2nd Workshop on Urban Scene Modeling

Where Vision Meets Photogrammetry and Graphics - CVPR 2025

CVPR Workshop Urban Scene Modeling 2025

3D reconstruction and modeling are central to modern computer vision, with rapid urbanization creating urgent social and environmental challenges that demand innovative solutions. While substantial progress has been made in reconstructing basic 3D structures from images and point clouds, the next frontier lies in advancing structured and semantic reconstruction—moving beyond low-level 3D information to produce high-level, parametric models that capture both the structure and semantics of human environments.

This workshop aims to bridge the gap between state-of-the-art 3D scene modeling and structured, semantic 3D reconstruction by bringing together researchers from photogrammetry, computer vision, generative models, learned representations, and computer graphics. Through invited talks, spotlight presentations, workshop challenges, and a poster session, we will foster interdisciplinary interaction and empower the next generation of 3D reconstruction technologies by integrating techniques from multi-view learning, geometric modeling, and machine perception. We welcome original contributions in structured reconstruction, learning-based approaches, and all areas related to urban scene modeling.

News

  • March 31, 2025: Notification to Authors! 🎉
  • March 24, 2025: Paper submission deadline on CMT! ❗
  • Feb 8, 2025: Call for papers online 📝
  • Dec 20, 2024: Workshop is accepted for CVPR 2025 🎉

Keynote Speakers

Daniel G. Aliaga

Daniel G. Aliaga

Associate Professor of Computer Science, Purdue University

Daniel Aliaga is an Associate Professor in the Department of Computer Science at Purdue University. He holds a Bachelor of Science degree from Brown University and a Ph.D. from the University of North Carolina at Chapel Hill. Prof. Aliaga's research interests encompass urban modeling, reconstruction, and procedural and parametric modeling techniques. He is a pioneer in inverse procedural modeling for urban spaces, aiming to facilitate semi-automatic and controllable content creation and editing of large-scale geometric models. His interdisciplinary work bridges computer science with urban planning, architecture, meteorology, and more, focusing on urban visual computing and artificial intelligence tools to improve urban ecosystems and enable "what-if" exploration of sustainable urban designs. Dr. Aliaga has an extensive publication record and has held visiting positions at institutions such as ETH Zurich, INRIA Sophia-Antipolis, and KAUST.

Despoina Paschalidou

Despoina Paschalidou

Senior Research Scientist, NVIDIA Toronto AI Lab

Despoina Paschalidou is a Senior Research Scientist at the NVIDIA Toronto AI Lab, based in Santa Clara, California. She completed her Ph.D. at the Max Planck ETH Center for Learning Systems, where she was advised by Andreas Geiger and Luc Van Gool. Following her Ph.D., she served as a Postdoctoral Researcher at Stanford University under the supervision of Leonidas Guibas. Dr. Paschalidou's research focuses on developing representations that can reliably perceive, capture, and recreate the 3D world to facilitate seamless human interaction. She has worked on a range of problems, including 3D reconstruction of objects using interpretable primitive-based representations, generative models for objects, scenes, and videos, as well as indoor scene synthesis. Her work aims to advance the state of the art in generative modeling and contribute to the development of technologies that allow for better understanding and interaction with 3D environments.

Federico Tombari

Federico Tombari

Research Scientist and Manager, Google Zurich; Lecturer, Technical University of Munich (TUM)

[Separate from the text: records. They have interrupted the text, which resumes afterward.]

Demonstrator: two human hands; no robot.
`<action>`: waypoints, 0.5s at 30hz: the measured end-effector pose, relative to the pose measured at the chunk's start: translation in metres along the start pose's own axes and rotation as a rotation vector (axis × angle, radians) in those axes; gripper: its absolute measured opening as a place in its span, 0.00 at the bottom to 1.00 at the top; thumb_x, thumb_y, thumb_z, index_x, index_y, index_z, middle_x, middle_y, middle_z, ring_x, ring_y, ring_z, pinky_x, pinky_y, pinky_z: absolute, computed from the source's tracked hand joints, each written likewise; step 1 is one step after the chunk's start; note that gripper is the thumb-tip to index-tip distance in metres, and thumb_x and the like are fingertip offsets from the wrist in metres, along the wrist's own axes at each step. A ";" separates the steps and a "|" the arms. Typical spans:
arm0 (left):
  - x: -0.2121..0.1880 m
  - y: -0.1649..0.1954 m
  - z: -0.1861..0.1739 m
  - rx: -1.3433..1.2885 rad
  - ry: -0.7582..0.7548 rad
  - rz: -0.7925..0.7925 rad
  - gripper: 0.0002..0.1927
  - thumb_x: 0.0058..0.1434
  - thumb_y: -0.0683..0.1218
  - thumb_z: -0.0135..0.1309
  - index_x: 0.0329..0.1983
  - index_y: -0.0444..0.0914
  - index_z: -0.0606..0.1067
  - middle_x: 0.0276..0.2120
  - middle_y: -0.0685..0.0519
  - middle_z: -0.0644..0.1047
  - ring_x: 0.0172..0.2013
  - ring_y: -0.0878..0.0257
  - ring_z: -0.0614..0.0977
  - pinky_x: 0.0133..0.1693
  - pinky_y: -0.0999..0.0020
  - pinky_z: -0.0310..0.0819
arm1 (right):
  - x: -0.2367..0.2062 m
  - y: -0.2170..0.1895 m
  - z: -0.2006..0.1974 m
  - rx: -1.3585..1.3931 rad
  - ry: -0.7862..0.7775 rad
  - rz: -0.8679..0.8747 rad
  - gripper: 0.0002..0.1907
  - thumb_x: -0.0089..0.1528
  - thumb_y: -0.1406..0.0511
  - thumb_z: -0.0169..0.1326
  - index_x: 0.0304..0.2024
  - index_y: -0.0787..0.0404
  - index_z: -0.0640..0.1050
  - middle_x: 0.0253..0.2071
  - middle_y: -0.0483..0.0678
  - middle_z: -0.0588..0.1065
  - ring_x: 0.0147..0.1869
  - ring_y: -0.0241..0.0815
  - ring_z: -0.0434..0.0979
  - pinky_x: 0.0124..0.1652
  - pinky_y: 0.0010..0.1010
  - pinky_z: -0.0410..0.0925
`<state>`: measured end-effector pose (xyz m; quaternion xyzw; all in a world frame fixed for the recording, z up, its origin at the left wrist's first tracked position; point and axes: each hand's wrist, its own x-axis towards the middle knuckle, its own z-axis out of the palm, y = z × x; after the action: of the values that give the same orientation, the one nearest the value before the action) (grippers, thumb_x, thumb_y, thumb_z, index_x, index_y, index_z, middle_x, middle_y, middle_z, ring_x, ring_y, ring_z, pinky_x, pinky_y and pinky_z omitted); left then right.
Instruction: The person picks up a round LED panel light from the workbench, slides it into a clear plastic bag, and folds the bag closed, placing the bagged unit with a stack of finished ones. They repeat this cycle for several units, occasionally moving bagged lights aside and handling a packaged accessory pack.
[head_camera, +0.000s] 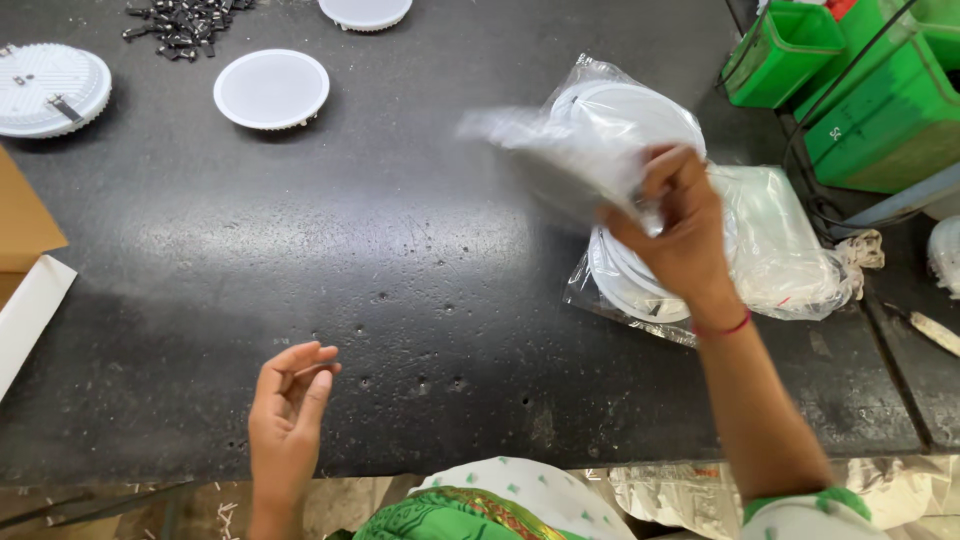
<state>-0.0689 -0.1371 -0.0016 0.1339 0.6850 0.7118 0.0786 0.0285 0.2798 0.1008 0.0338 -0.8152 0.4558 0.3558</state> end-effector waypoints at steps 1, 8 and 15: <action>0.000 -0.008 0.000 -0.010 0.002 0.000 0.16 0.67 0.36 0.49 0.58 0.32 0.70 0.52 0.46 0.79 0.51 0.61 0.80 0.56 0.68 0.73 | 0.005 0.005 -0.010 -0.147 0.065 -0.043 0.22 0.60 0.77 0.65 0.38 0.60 0.63 0.50 0.48 0.65 0.55 0.35 0.69 0.56 0.30 0.68; -0.004 -0.030 0.000 0.021 0.006 -0.016 0.13 0.68 0.36 0.49 0.55 0.31 0.72 0.47 0.47 0.80 0.48 0.62 0.82 0.53 0.70 0.75 | 0.041 0.084 -0.022 -0.877 0.081 -0.300 0.20 0.52 0.82 0.62 0.38 0.64 0.67 0.50 0.54 0.68 0.55 0.57 0.67 0.54 0.44 0.64; 0.067 -0.052 -0.025 0.015 -0.056 -0.019 0.11 0.69 0.37 0.50 0.53 0.31 0.73 0.45 0.47 0.82 0.45 0.63 0.83 0.51 0.69 0.77 | 0.038 0.120 -0.034 -0.857 -0.094 -0.120 0.18 0.51 0.79 0.58 0.41 0.65 0.67 0.48 0.57 0.67 0.56 0.60 0.67 0.54 0.47 0.63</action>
<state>-0.1434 -0.1388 -0.0481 0.1479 0.6891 0.7019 0.1035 -0.0269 0.3862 0.0492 -0.0487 -0.9426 0.0526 0.3260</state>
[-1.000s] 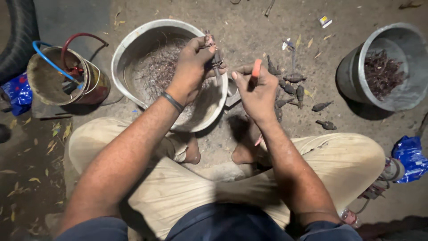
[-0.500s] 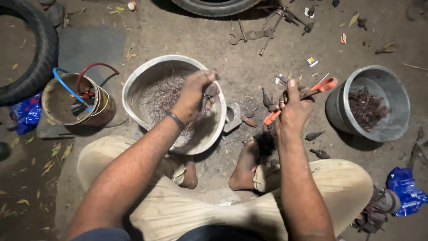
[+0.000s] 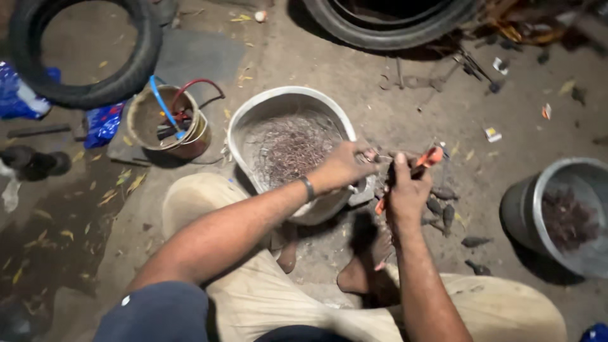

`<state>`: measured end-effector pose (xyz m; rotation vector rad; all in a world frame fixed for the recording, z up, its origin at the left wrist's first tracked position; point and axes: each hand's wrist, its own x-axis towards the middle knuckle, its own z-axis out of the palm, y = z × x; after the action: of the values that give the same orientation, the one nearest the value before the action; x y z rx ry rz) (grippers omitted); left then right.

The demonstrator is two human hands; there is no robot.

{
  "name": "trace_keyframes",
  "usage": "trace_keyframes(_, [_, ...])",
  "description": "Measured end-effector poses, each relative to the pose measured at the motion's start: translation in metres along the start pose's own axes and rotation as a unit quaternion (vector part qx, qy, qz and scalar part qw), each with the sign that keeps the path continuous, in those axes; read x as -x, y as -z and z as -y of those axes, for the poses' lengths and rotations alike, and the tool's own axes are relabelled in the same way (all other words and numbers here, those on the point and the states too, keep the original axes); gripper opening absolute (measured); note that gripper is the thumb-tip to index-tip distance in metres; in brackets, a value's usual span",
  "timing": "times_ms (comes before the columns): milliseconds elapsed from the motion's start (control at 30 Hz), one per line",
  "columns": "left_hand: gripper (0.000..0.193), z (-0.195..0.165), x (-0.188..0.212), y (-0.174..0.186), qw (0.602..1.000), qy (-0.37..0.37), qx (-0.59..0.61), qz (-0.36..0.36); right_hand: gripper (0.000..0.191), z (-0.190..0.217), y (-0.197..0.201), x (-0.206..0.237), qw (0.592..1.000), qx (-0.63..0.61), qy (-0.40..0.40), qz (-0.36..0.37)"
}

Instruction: The person sits on the ground and uses scissors to cut and strip copper wire windings from small electric motor armatures, one at a time. The removed copper wire collects in a plastic basin beside them while scrap motor parts pile on the ground.

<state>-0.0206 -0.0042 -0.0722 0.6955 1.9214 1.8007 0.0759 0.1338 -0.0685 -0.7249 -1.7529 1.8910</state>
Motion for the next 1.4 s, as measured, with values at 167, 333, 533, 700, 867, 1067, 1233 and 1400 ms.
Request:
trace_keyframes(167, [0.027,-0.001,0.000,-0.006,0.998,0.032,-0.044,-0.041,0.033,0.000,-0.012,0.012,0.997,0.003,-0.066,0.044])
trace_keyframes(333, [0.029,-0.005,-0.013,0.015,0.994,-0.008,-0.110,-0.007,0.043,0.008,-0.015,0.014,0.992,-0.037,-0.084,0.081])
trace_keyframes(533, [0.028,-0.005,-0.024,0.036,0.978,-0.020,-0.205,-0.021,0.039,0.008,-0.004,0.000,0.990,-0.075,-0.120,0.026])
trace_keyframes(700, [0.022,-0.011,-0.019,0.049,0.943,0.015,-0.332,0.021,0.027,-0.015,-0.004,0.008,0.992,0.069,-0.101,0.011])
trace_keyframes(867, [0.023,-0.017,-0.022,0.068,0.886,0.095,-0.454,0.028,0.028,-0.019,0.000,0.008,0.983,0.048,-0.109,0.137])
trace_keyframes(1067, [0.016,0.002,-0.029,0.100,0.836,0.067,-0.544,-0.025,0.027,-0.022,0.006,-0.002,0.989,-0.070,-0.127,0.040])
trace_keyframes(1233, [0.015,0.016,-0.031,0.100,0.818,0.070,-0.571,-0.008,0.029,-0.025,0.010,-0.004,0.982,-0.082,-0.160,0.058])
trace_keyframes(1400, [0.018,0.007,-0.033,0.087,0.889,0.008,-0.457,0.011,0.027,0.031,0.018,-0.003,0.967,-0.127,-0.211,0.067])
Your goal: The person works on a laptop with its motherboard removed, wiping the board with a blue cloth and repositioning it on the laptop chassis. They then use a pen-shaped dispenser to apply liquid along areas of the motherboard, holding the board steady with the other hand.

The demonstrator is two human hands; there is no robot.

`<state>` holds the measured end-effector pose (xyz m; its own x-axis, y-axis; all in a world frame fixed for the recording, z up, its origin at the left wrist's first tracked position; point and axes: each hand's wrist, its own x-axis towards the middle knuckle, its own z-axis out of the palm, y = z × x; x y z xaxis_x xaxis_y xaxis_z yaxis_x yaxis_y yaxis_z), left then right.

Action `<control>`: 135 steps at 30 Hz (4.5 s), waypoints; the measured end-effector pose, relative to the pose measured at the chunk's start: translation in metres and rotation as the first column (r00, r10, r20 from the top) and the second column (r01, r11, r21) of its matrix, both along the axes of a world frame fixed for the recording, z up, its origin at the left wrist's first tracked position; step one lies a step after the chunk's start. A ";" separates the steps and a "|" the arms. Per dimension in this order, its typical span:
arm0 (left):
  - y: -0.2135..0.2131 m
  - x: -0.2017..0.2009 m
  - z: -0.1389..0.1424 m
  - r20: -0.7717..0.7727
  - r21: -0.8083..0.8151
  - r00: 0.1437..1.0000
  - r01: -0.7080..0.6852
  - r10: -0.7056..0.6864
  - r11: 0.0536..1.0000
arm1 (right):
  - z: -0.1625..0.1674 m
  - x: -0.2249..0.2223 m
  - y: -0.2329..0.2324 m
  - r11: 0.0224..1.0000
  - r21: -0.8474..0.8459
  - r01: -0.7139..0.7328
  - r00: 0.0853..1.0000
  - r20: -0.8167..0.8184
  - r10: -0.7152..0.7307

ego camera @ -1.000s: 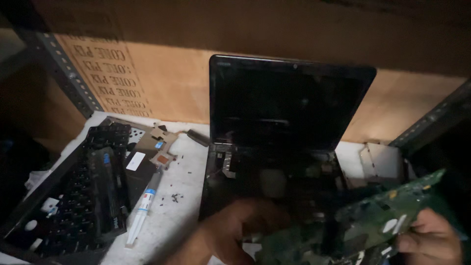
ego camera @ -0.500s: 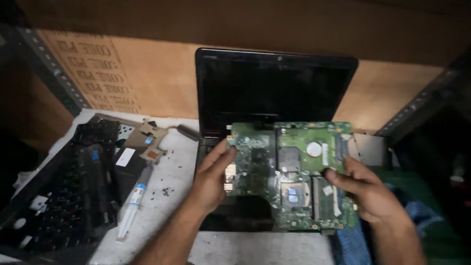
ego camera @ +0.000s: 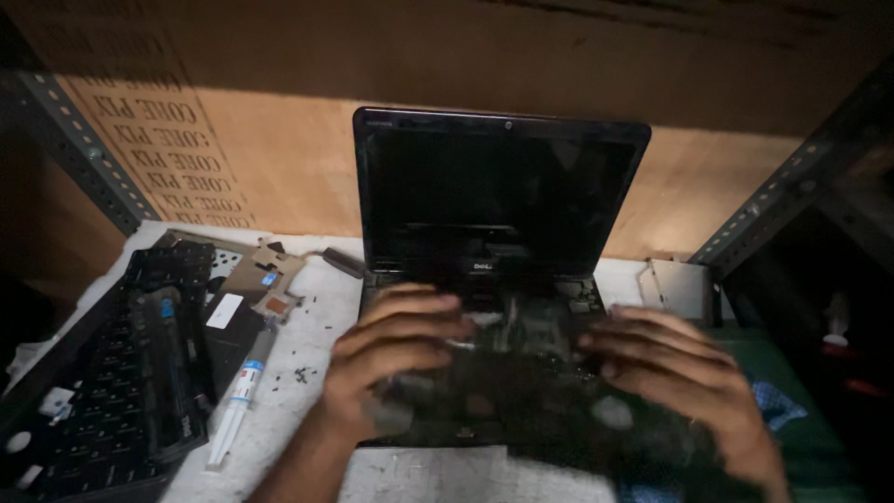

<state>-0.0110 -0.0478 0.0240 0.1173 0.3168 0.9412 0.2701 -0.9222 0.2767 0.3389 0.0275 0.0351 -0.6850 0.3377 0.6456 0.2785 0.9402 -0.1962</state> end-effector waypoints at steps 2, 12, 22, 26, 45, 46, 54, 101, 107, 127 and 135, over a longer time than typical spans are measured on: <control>-0.007 -0.005 0.008 -0.065 0.145 0.954 -0.282 0.294 0.948 | 0.018 -0.015 -0.007 0.965 0.249 0.082 0.996 -0.064 -0.068; -0.004 -0.010 0.003 -0.118 0.476 0.710 -0.573 0.694 0.668 | 0.032 -0.036 -0.020 0.777 0.542 0.322 0.946 -0.213 -0.243; 0.024 -0.021 0.002 -0.243 0.421 0.631 -0.616 0.737 0.666 | 0.005 -0.054 0.020 0.852 0.444 0.279 0.960 -0.142 -0.241; 0.029 -0.024 0.000 -0.296 0.395 0.626 -0.607 0.721 0.689 | -0.008 -0.054 0.037 0.902 0.381 0.202 0.979 -0.082 -0.184; 0.036 -0.027 -0.005 -0.315 0.300 0.646 -0.627 0.695 0.719 | -0.012 -0.061 0.034 0.874 0.407 0.265 0.956 0.009 -0.294; 0.036 -0.027 -0.005 -0.314 0.293 0.647 -0.630 0.695 0.719 | -0.011 -0.061 0.034 0.870 0.410 0.273 0.954 -0.001 -0.299; 0.036 -0.026 -0.004 -0.308 0.227 0.654 -0.654 0.691 0.721 | -0.007 -0.066 0.030 0.885 0.373 0.278 0.960 -0.073 -0.270; 0.053 -0.016 -0.045 0.378 -0.499 0.921 0.115 0.096 0.859 | -0.084 -0.039 0.075 0.377 -0.861 -0.340 0.842 -0.458 -0.286; 0.058 -0.021 -0.047 0.430 -0.542 0.902 0.221 0.041 0.811 | -0.049 -0.056 0.055 0.310 -0.866 -0.393 0.849 -0.471 -0.238; 0.068 -0.054 -0.054 0.124 -0.979 0.959 0.076 0.254 0.188 | -0.022 -0.073 0.045 0.024 -0.996 0.091 0.922 0.075 -0.381; 0.072 -0.046 -0.058 0.052 -0.972 0.953 -0.020 0.298 0.235 | -0.060 -0.056 0.074 0.110 -0.986 0.123 0.960 0.090 -0.264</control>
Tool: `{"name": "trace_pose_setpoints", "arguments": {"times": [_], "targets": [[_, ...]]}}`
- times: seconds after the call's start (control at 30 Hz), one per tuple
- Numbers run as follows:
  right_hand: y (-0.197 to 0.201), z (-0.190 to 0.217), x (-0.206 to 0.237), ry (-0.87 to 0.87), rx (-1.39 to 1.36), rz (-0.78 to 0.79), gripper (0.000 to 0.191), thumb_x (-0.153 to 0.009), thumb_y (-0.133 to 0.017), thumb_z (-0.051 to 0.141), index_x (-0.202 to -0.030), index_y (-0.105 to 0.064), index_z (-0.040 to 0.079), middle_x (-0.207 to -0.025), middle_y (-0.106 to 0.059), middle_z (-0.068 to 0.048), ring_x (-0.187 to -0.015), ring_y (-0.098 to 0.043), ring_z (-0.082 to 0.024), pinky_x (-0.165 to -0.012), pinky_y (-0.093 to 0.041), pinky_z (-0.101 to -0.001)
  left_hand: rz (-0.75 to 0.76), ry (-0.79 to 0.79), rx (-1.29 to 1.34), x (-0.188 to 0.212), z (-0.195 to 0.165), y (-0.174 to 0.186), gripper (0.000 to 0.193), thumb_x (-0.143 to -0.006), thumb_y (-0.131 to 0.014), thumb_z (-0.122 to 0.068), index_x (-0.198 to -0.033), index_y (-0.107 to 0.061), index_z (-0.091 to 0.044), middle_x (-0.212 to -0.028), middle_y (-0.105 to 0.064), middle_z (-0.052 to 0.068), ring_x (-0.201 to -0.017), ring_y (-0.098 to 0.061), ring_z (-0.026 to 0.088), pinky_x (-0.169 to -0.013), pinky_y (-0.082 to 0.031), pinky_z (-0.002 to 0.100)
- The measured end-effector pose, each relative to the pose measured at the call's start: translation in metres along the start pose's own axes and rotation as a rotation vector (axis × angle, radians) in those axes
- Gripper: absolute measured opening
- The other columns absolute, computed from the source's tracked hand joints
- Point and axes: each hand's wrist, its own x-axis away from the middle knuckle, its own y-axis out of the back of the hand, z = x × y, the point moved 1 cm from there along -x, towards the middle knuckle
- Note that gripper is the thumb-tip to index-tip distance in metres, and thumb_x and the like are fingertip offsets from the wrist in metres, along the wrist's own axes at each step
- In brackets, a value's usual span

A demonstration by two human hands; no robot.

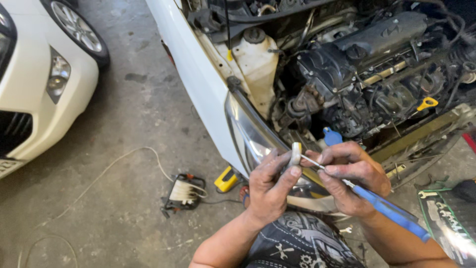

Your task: The person holds a small metal part against a spinning bench grinder, repeatedly grinding and repositioning it. They then carry the part to a car with the hood open and continue working its edge by hand with a file while standing beside the engine bay.

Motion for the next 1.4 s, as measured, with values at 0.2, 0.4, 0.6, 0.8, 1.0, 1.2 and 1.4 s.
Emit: {"name": "trace_pose_setpoints", "arguments": {"times": [0.2, 0.4, 0.6, 0.8, 1.0, 1.2, 1.4], "targets": [[0.001, 0.000, 0.000, 0.032, 0.002, 0.054, 0.027, -0.090, -0.071, -0.005, -0.107, -0.056, 0.009, -0.105, -0.066, -0.017, -0.100, -0.074, -0.026, -0.090, -0.066, -0.0384, 0.020, -0.033, 0.005, 0.001, 0.000, 0.002, 0.026, -0.104, -0.068, -0.017, -0.122, -0.069, 0.002, -0.102, -0.064, 0.007, -0.095, -0.060, 0.016, -0.085, -0.047, 0.029], [0.000, 0.001, -0.003, 0.033, 0.032, 0.098, 0.030, -0.087, -0.072, -0.006, -0.108, -0.056, 0.009, -0.104, -0.066, -0.016, -0.099, -0.074, -0.027, -0.088, -0.065, -0.0364, -0.025, 0.027, 0.023, 0.001, 0.002, 0.002, 0.028, -0.100, -0.070, -0.016, -0.122, -0.070, 0.002, -0.096, -0.061, 0.006, -0.088, -0.055, 0.015, -0.078, -0.045, 0.028], [-0.002, -0.001, 0.002, 0.006, 0.013, 0.041, 0.031, -0.090, -0.072, -0.007, -0.110, -0.055, 0.010, -0.107, -0.064, -0.015, -0.096, -0.072, -0.024, -0.090, -0.066, -0.0381, -0.002, 0.070, 0.048, 0.004, 0.005, 0.002, 0.030, -0.101, -0.070, -0.018, -0.124, -0.070, 0.002, -0.096, -0.059, 0.004, -0.089, -0.055, 0.014, -0.077, -0.045, 0.028], [0.003, -0.002, 0.005, -0.060, 0.047, 0.046, 0.029, -0.088, -0.075, -0.004, -0.106, -0.057, 0.010, -0.106, -0.069, -0.016, -0.092, -0.073, -0.021, -0.077, -0.062, -0.0310, -0.011, 0.033, 0.060, 0.005, 0.008, 0.003, 0.030, -0.102, -0.070, -0.017, -0.125, -0.069, 0.003, -0.097, -0.060, 0.005, -0.090, -0.055, 0.014, -0.078, -0.045, 0.028], [-0.003, -0.004, 0.008, -0.020, -0.028, 0.044, 0.026, -0.092, -0.071, -0.003, -0.109, -0.056, 0.009, -0.107, -0.067, -0.016, -0.103, -0.075, -0.027, -0.087, -0.066, -0.0357, -0.002, -0.024, 0.071, 0.004, 0.010, 0.002, 0.029, -0.103, -0.070, -0.015, -0.125, -0.070, 0.003, -0.097, -0.062, 0.006, -0.090, -0.055, 0.015, -0.080, -0.045, 0.028], [0.002, -0.004, 0.001, 0.045, 0.047, 0.095, 0.025, -0.088, -0.072, 0.000, -0.108, -0.058, 0.007, -0.106, -0.067, -0.016, -0.101, -0.075, -0.027, -0.088, -0.065, -0.0366, 0.016, -0.026, 0.061, 0.006, 0.012, 0.002, 0.029, -0.104, -0.069, -0.016, -0.126, -0.069, 0.003, -0.105, -0.066, 0.007, -0.099, -0.059, 0.016, -0.090, -0.048, 0.028], [0.000, -0.003, 0.002, 0.032, 0.061, 0.044, 0.027, -0.089, -0.075, -0.001, -0.107, -0.057, 0.009, -0.103, -0.068, -0.013, -0.095, -0.075, -0.022, -0.082, -0.066, -0.0330, -0.004, 0.069, 0.115, 0.005, 0.014, 0.001, 0.034, -0.101, -0.070, -0.017, -0.128, -0.069, 0.004, -0.101, -0.063, 0.005, -0.094, -0.057, 0.013, -0.084, -0.047, 0.026]]}}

Federico Tombari is a Research Scientist and Manager at Google Zurich, where he leads an applied research team in computer vision and machine learning. He is also affiliated with the Faculty of Computer Science at the Technical University of Munich (TUM) as a lecturer (Privatdozent). Dr. Tombari's research focuses on 3D computer vision, including areas such as 3D scene understanding, object recognition, 3D reconstruction and modeling, and simultaneous localization and mapping (SLAM). His work has significant applications in robotics, augmented reality, autonomous driving, and healthcare. He is actively involved in the academic community, serving as an Area Chair for leading conferences like CVPR and NeurIPS, and as an Associate Editor for the International Journal of Robotics Research (IJRR). Dr. Tombari has an extensive publication record and is known for his contributions to the advancement of 3D computer vision.

Jonathan Li

Jonathan Li

Professor of Geospatial Data Science, University of Waterloo

Jonathan Li is a full professor at the University of Waterloo, holding appointments in the Department of Geography and Environmental Management and the Department of Systems Design Engineering. His research specializes in urban remote sensing and geospatial data science, with a focus on the automated extraction of geometric and semantic information from Earth observation images and LiDAR point clouds using artificial intelligence algorithms. Prof. Li's recent work involves generating high-definition maps and digital terrain models to support the development of digital twin cities and autonomous vehicles. He is an elected Fellow of several prestigious organizations, including the Institute of Electrical and Electronics Engineers (IEEE), the Royal Society of Canada Academy of Science, the Canadian Academy of Engineering, and the Engineering Institute of Canada. Currently, he serves as the President of the Canadian Institute of Geomatics and is the Editor-in-Chief of the International Journal of Applied Earth Observation and Geoinformation.

Peter Wonka

Peter Wonka

Full Professor of Computer Science, King Abdullah University of Science and Technology (KAUST)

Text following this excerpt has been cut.